ABOUT THIS EXERCISE — Going through the data below, find how many lines include the word "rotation", and reply with that number alone.

DATA SECTION —

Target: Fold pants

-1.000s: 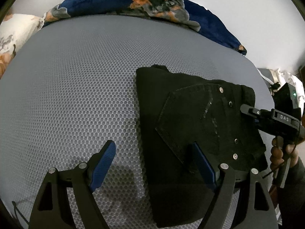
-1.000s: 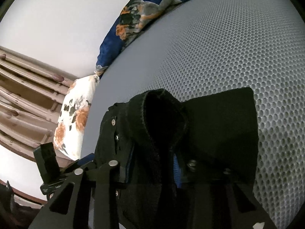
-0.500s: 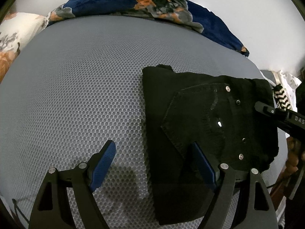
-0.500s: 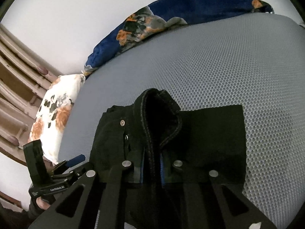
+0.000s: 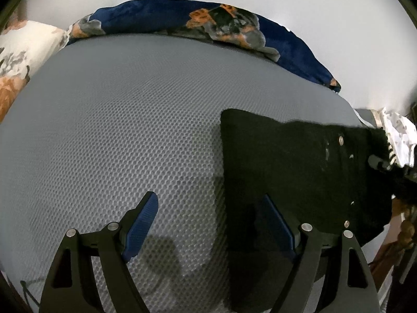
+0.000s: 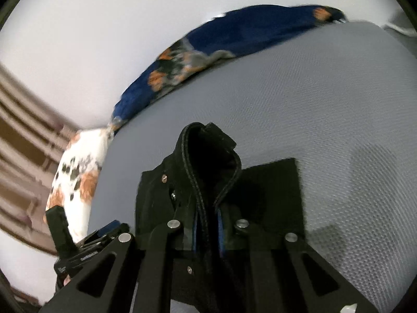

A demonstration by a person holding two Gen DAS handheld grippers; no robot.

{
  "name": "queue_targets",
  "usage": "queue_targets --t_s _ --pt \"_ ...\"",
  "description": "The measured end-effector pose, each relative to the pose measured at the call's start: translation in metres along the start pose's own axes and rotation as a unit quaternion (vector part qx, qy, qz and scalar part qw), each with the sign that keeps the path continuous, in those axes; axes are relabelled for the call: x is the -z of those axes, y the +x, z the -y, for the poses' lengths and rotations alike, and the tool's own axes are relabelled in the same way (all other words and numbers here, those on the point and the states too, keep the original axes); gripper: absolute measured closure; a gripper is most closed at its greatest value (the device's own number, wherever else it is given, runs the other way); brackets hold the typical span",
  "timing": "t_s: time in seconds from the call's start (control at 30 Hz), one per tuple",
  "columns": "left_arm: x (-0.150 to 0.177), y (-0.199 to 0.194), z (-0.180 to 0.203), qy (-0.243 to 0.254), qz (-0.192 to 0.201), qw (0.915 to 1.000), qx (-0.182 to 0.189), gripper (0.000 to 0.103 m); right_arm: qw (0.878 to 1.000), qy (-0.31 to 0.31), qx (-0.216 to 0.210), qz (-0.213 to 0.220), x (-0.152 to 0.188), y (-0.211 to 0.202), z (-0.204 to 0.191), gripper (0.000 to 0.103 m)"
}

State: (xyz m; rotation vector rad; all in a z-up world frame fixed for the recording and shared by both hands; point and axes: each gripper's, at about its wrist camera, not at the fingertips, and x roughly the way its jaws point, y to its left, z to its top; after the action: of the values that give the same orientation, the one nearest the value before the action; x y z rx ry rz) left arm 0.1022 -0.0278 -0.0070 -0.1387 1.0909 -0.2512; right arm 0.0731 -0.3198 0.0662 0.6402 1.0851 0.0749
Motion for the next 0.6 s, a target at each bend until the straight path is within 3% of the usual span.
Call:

REPLY TO THE EXERCISE — 2